Print the data again, exactly.
┏━━
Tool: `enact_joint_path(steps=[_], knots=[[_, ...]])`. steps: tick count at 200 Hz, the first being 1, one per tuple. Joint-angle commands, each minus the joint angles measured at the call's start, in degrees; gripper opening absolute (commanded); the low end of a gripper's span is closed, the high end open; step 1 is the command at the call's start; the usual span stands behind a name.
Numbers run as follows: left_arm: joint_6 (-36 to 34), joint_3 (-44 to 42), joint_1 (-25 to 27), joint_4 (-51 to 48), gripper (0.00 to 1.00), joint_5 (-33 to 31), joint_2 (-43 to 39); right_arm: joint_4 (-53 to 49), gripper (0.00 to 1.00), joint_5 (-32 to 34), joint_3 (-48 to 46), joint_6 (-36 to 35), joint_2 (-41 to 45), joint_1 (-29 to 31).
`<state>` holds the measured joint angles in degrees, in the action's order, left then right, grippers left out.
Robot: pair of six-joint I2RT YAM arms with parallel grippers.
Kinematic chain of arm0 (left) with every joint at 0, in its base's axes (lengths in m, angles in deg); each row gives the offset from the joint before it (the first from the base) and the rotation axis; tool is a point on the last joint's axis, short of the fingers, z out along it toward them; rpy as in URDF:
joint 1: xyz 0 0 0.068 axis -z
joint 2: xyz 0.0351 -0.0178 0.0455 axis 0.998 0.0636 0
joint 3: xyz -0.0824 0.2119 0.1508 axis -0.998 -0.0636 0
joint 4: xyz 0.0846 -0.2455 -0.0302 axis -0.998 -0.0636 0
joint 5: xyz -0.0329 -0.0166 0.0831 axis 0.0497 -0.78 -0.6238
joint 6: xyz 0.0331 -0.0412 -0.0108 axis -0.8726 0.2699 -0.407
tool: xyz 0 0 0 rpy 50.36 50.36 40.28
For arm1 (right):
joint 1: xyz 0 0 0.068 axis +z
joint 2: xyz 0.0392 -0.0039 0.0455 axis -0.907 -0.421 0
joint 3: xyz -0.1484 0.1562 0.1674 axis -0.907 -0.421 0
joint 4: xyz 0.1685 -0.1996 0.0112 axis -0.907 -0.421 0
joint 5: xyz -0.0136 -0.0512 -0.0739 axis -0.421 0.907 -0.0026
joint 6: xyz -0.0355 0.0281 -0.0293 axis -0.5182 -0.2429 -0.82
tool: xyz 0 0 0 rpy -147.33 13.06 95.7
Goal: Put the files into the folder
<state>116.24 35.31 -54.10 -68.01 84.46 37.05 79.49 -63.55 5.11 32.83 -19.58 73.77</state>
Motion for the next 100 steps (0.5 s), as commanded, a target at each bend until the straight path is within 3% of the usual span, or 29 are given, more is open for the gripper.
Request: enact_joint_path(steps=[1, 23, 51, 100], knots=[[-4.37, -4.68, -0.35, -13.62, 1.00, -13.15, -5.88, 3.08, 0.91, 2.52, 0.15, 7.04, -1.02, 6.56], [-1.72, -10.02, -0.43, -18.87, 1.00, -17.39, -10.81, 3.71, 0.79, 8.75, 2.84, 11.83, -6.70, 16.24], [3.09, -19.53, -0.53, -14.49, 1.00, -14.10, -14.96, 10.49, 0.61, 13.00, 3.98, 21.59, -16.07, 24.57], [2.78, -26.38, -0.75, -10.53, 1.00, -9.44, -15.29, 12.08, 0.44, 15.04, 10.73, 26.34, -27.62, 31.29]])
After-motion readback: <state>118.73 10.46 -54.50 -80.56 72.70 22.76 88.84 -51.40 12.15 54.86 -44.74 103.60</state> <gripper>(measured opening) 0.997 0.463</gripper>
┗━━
SOLVED PROBLEM:
Tool: `enact_joint_path(steps=[_], knots=[[_, ...]])`. steps: tick count at 200 Hz, the first being 1, one per tuple. Joint-angle commands, each minus the joint angles measured at the call's start, in degrees; gripper opening absolute (commanded); the low end of a gripper's span is closed, the high end open; step 1 is the command at the call's start; the usual span stands behind a name.
Numbers run as follows: left_arm: joint_6 (-36 to 34), joint_3 (-44 to 42), joint_1 (-25 to 27), joint_4 (-51 to 48), gripper (0.00 to 1.00), joint_5 (-33 to 31), joint_2 (-43 to 39); right_arm: joint_4 (-53 to 49), gripper (0.00 to 1.00), joint_5 (-32 to 34), joint_3 (-48 to 46), joint_6 (-36 to 35), joint_2 (-41 to 45), joint_1 (-29 to 31).
`<state>` holds the measured joint angles in degrees, in the action's order, left then right, grippers left out.
Robot: pair of six-joint I2RT YAM arms with parallel grippers.
Kinematic chain of arm0 (left) with every joint at 0, in its base's axes (lengths in m, angles in deg); each row gives the offset from the joint before it (the first from the base) and the rotation axis; tool is a point on the last joint's axis, short of the fingers, z out along it toward them; rpy as in URDF:
joint 1: xyz 0 0 0.068 axis -z
joint 2: xyz 0.0351 -0.0178 0.0455 axis 0.998 0.0636 0
joint 3: xyz -0.0824 0.2119 0.1508 axis -0.998 -0.0636 0
joint 4: xyz 0.0846 -0.2455 -0.0302 axis -0.998 -0.0636 0
joint 5: xyz -0.0329 -0.0166 0.0831 axis 0.0497 -0.78 -0.6238
joint 6: xyz 0.0331 -0.0412 -0.0108 axis -0.8726 0.2699 -0.407
tool: xyz 0 0 0 rpy 50.36 50.36 40.28
For arm1 (right):
joint 1: xyz 0 0 0.068 axis +z
joint 2: xyz 0.0392 -0.0039 0.0455 axis -0.907 -0.421 0
joint 3: xyz -0.1484 0.1562 0.1674 axis -0.907 -0.421 0
joint 4: xyz 0.1685 -0.1996 0.0112 axis -0.907 -0.421 0
joint 5: xyz -0.0136 -0.0512 -0.0739 axis -0.421 0.907 -0.0026
joint 6: xyz -0.0355 0.0281 -0.0293 axis -0.5182 -0.2429 -0.82
tool: xyz 0 0 0 rpy -147.33 13.06 95.7
Goal: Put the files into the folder
<state>116.24 35.31 -54.10 -68.01 84.46 37.05 79.49 -63.55 5.11 32.83 -19.58 73.77</state>
Motion for the next 100 steps (0.5 s), as commanded, a target at each bend until the straight path is within 3% of the usual span, or 29 are given, more is open for the gripper.
Request: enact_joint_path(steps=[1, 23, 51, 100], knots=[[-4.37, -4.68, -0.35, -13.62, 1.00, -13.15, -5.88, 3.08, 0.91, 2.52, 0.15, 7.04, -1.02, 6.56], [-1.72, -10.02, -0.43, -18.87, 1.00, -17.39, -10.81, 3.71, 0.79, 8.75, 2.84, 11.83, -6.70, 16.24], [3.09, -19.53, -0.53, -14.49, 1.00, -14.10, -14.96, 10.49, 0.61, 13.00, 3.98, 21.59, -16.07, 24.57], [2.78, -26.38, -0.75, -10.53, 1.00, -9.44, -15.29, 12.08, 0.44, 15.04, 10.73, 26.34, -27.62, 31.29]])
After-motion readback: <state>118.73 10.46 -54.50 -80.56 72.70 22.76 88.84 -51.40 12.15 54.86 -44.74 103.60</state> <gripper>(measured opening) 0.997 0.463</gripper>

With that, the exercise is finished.